As he walked through fields sprouting with green shoots and full of freshly recruited farm workers, he added: “I would not have missed this for the world. I am very optimistic. The people here are great workers, very welcoming. I would not go back even if I got the farm back.”
The group was invited to resettle in Nigeria’s western Kwara state last year, but many thought the project would never get off the ground. Now, after a year of living in tents, battling with malaria and clearing dense bush from virgin land, the commercial farmers say that they have proved people wrong.
Alan Jack, another of the farmers, said: “We have been given an opportunity for a second chance and we took it. We are Africans, after all, and we have no intention of leaving this continent. Most of us were born in Africa, and Africa is where we want to stay.”
Sitting on the veranda of a newly constructed home, Mr Jack outlined plans to set up an irrigation scheme from the Niger river, import about 2,000 head of cattle, set up a milk-processing plant and develop a poultry industry.
The farmers are expected to invest £10 million to £12 million in the projects. Most of the money is raised locally. “We are already employing some 2,000 people, but the knock-on effect, from tractor mechanics upwards, is huge,” Mr Jack said.
Mr Hatty lost land and equipment valued at £2 million after an army general seized his farm outside Norton, 120 miles north of Harare. “I hung on till the last moment, but it was obvious what would happen if I resisted any longer,” he said. For now, he lives in a hotel in the nearby town of Ilorin, while the younger farmers have made do with tents alongside their new land. “Mugabe ’s loss is Nigeria’s gain. We are not allowed to work in our own country so we have come here. Mugabe is watching closely and praying we’ll fail. We won’t.”
He is employing 320 local subsistence farmers who have seen their incomes treble. “They work on their own plots after finishing here and we hope we can train them so they can improve their own yields,” Mr Hatty said. Nigeria, a country synonymous with corruption, mismanagement and bureaucracy, has no shortage of good farming land, but it has been left uncultivated. The country spends more than £2 billion a year on food imports.
The scheme was the idea of Kwara state’s governor, Bukola Saraki, a former economic adviser to President Olusegun Obasanjo. He said: “These people really see themselves as African, and they have something we don’t — knowledge and expertise — and can help us develop farming here.”
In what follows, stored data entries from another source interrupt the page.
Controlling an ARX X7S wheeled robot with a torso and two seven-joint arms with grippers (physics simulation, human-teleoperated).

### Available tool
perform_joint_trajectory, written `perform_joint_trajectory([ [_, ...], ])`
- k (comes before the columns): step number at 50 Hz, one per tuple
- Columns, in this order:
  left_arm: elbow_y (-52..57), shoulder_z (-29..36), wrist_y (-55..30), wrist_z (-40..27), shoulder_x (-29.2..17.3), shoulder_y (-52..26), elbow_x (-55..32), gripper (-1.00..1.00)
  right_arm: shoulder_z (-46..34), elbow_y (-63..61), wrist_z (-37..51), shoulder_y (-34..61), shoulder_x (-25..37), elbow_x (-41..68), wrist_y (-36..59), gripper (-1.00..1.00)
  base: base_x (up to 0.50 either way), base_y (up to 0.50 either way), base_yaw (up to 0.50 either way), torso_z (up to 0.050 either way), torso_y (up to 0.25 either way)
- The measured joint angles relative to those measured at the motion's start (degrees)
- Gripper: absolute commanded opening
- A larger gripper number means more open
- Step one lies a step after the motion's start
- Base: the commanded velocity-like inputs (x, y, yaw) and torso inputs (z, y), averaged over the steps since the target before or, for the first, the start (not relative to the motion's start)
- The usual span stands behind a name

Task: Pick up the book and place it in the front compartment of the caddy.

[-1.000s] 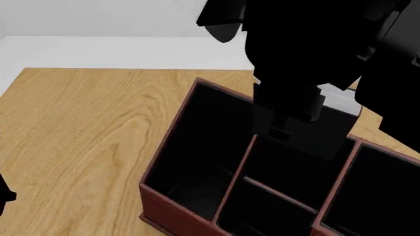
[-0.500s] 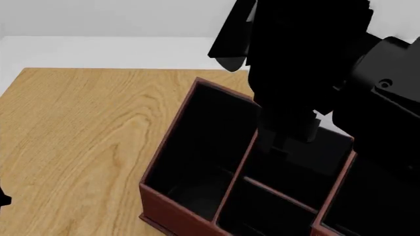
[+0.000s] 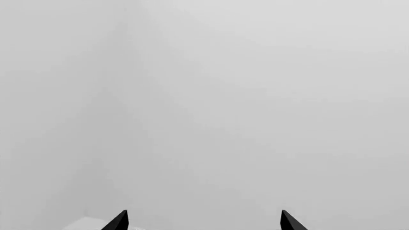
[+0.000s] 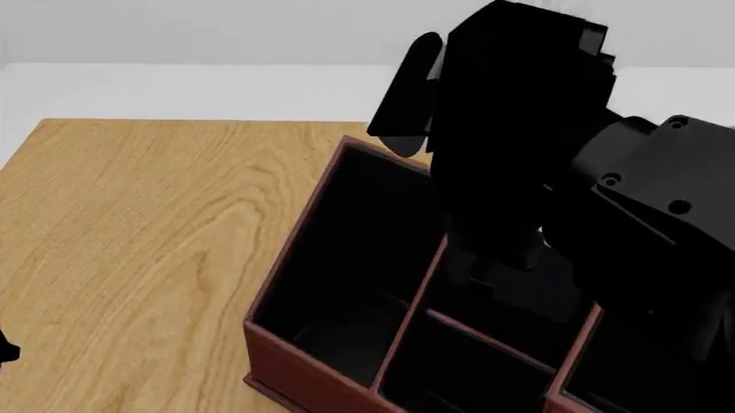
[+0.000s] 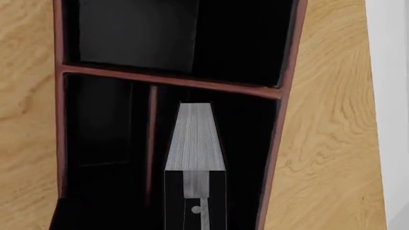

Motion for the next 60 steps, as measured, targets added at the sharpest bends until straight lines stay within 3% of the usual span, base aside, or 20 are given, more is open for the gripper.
perform_joint_trajectory([
  [28, 0.64, -0.42, 0.23, -0.89, -0.93, 1.07, -0.29, 1.0, 0.72, 8.68, 1.47, -6.02, -2.19, -1.06, -4.93, -1.0, 0.0, 0.0, 0.0, 0.0, 0.001],
  [29, 0.64, -0.42, 0.25, -0.9, -0.95, 1.09, -0.29, 1.0, 0.76, 8.98, 1.54, -6.16, -2.28, -1.1, -5.11, 1.0, 0.0, 0.0, 0.0, 0.0, 0.0],
  [60, 0.59, -0.48, 1.33, -1.29, -1.43, 1.8, -0.32, 1.0, 0.48, 6.22, 2.52, -4.87, -0.81, -2.82, -5.3, 1.0, 0.0, 0.0, 0.0, 0.0, 0.0],
])
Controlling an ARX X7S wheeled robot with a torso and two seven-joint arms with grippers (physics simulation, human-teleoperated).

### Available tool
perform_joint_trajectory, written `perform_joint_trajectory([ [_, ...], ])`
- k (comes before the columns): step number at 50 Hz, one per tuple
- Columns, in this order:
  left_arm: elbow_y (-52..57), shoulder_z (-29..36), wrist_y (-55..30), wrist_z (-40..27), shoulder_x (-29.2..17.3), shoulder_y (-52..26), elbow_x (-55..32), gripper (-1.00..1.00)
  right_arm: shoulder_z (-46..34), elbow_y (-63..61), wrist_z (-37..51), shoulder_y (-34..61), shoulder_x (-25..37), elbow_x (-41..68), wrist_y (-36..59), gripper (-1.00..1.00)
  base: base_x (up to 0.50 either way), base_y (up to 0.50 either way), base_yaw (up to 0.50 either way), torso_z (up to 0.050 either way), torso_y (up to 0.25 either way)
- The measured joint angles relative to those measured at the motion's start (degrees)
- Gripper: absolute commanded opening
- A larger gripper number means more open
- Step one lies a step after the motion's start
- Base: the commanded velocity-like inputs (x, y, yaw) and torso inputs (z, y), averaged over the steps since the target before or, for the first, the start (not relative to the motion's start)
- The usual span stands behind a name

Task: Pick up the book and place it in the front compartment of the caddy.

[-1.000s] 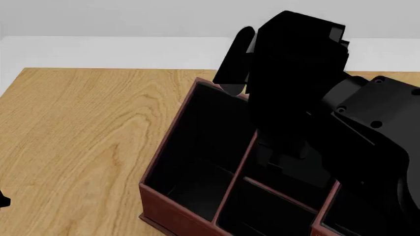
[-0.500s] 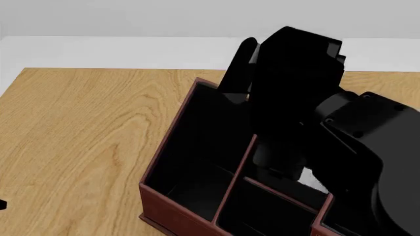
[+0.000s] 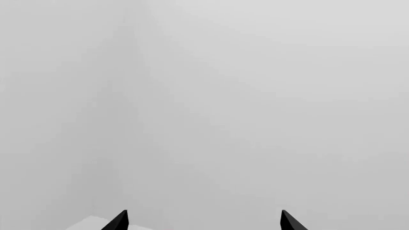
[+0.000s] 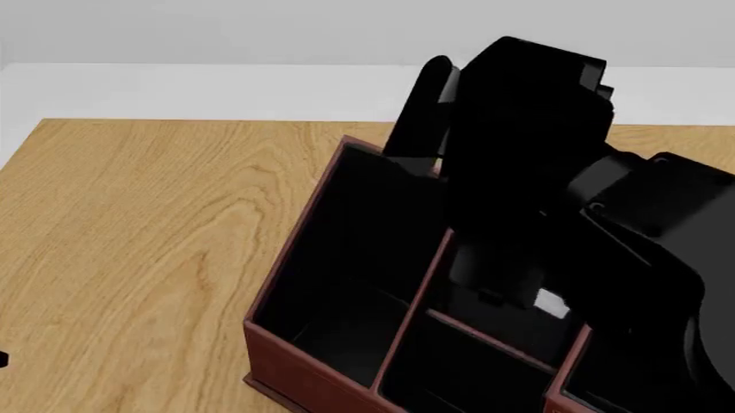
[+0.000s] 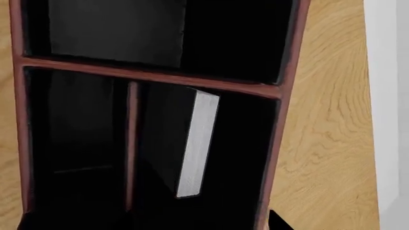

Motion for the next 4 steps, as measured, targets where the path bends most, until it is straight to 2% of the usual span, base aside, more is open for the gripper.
perform_joint_trajectory([
  [4, -0.07, 0.03, 0.11, -0.02, -0.05, -0.03, -0.03, 1.0, 0.07, -2.45, 0.11, 1.05, 0.96, 0.22, 1.21, 1.0, 0.0, 0.0, 0.0, 0.0, 0.0],
])
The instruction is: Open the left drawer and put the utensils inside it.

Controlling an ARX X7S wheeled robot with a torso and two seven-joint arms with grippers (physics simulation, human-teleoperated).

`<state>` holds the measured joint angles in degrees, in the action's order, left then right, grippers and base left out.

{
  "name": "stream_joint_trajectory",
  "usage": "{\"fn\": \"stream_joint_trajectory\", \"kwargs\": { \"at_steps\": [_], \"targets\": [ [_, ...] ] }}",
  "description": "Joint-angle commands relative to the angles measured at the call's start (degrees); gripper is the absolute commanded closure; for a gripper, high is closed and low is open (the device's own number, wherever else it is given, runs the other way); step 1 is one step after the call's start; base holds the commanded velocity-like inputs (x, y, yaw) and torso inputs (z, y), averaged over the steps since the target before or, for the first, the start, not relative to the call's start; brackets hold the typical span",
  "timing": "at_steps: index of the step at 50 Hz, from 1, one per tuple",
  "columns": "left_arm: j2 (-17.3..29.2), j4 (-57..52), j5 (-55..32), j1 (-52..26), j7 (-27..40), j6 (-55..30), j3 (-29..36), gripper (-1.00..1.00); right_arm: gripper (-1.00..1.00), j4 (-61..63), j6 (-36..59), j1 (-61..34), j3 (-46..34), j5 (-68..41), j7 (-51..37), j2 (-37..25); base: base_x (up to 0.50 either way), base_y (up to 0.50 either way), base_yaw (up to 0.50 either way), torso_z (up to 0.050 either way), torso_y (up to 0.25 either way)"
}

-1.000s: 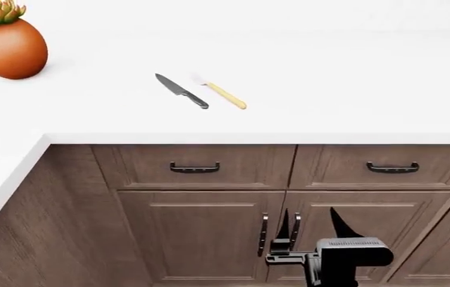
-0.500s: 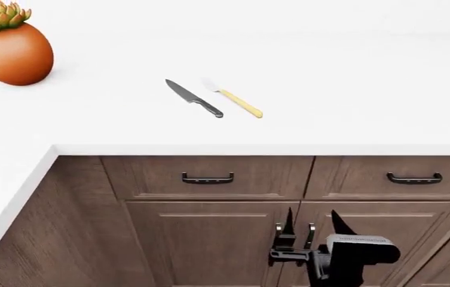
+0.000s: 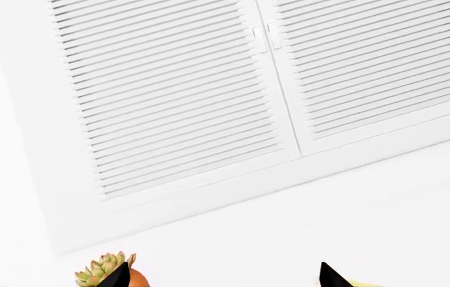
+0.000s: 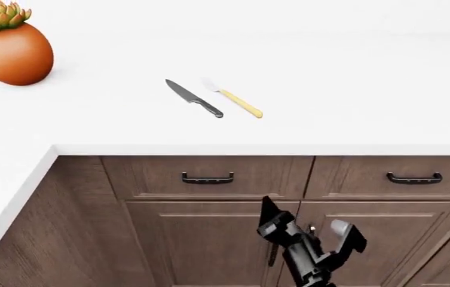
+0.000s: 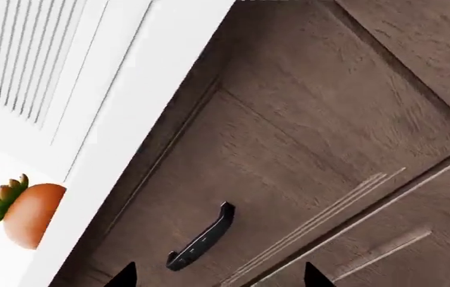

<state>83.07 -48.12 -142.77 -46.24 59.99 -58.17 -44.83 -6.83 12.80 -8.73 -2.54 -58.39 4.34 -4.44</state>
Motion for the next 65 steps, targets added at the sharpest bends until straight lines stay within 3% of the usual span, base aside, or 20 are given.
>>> {"fn": "stream_joint_trajectory", "kwargs": {
  "at_steps": [1, 19, 26, 31, 39, 49, 55, 65],
  "targets": [
    [-0.54, -0.08, -0.12, 0.07, 0.25, -0.2, 0.06, -1.0, -1.0, -11.31, 4.67, -6.66, 0.36, -10.69, 2.5, 2.19, 0.0, 0.0, 0.0, 0.0, 0.0],
    [-1.43, 0.15, -1.02, 0.03, 1.27, -1.28, -0.59, -1.0, -1.0, -40.82, 2.47, -23.83, -6.4, -12.72, 10.31, 4.28, 0.0, 0.0, 0.0, 0.0, 0.0],
    [-3.11, 0.23, -0.96, 0.59, 2.11, -2.8, -0.82, -1.0, -1.0, -56.34, -4.86, -31.98, -21.19, -25.06, 15.43, 4.41, 0.0, 0.0, 0.0, 0.0, 0.0],
    [-3.67, 0.24, -1.07, 0.82, 2.49, -3.47, -1.0, -1.0, -1.0, -64.49, -7.81, -37.15, -37.96, -42.54, 20.27, 4.43, 0.0, 0.0, 0.0, 0.0, 0.0],
    [-4.86, 0.65, -1.87, 1.25, 3.57, -5.2, -2.06, -1.0, -1.0, -67.18, -11.0, -41.33, -68.78, -72.11, 24.75, 4.44, 0.0, 0.0, 0.0, 0.0, 0.0],
    [-5.31, 0.94, -2.1, 1.59, 4.07, -6.17, -2.49, -1.0, -1.0, -68.14, -13.48, -43.57, -92.42, -96.23, 27.91, 4.41, 0.0, 0.0, 0.0, 0.0, 0.0],
    [-5.73, 1.18, -2.96, 2.05, 5.04, -7.32, -3.32, -1.0, -1.0, -68.13, -13.15, -44.69, -98.33, -102.07, 27.95, 4.44, 0.0, 0.0, 0.0, 0.0, 0.0],
    [-6.74, 1.32, -3.66, 2.93, 6.25, -9.01, -4.24, -1.0, -1.0, -68.12, -11.97, -46.2, -98.26, -101.32, 26.67, 4.44, 0.0, 0.0, 0.0, 0.0, 0.0]
  ]
}}
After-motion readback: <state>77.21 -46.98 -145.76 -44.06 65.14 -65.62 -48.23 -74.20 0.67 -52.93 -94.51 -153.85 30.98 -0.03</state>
Mr Saraki sent close aides to Zimbabwe to meet the Commercial Farmers Union after Mr Mugabe began confiscating white-owned farms and giving them to landless blacks and ruling party apparatchiks in 2000. “Given Nigeria’s reputation it was a tough sell, but we convinced them it was a win-win situation,” he said.
More than 90 per cent of the state’s 2.3 million people live off the land but the area has no commercial farms. Mr Saraki arranged for the farmers to lease more than 1,000 hectares each on a peppercorn rent for 25 years, with the option of a further 25-year renewal. He has arranged the installation of electricity and mobile phone networks. “I want more to come. Who knows, one day we may be able to export agricultural produce from here.”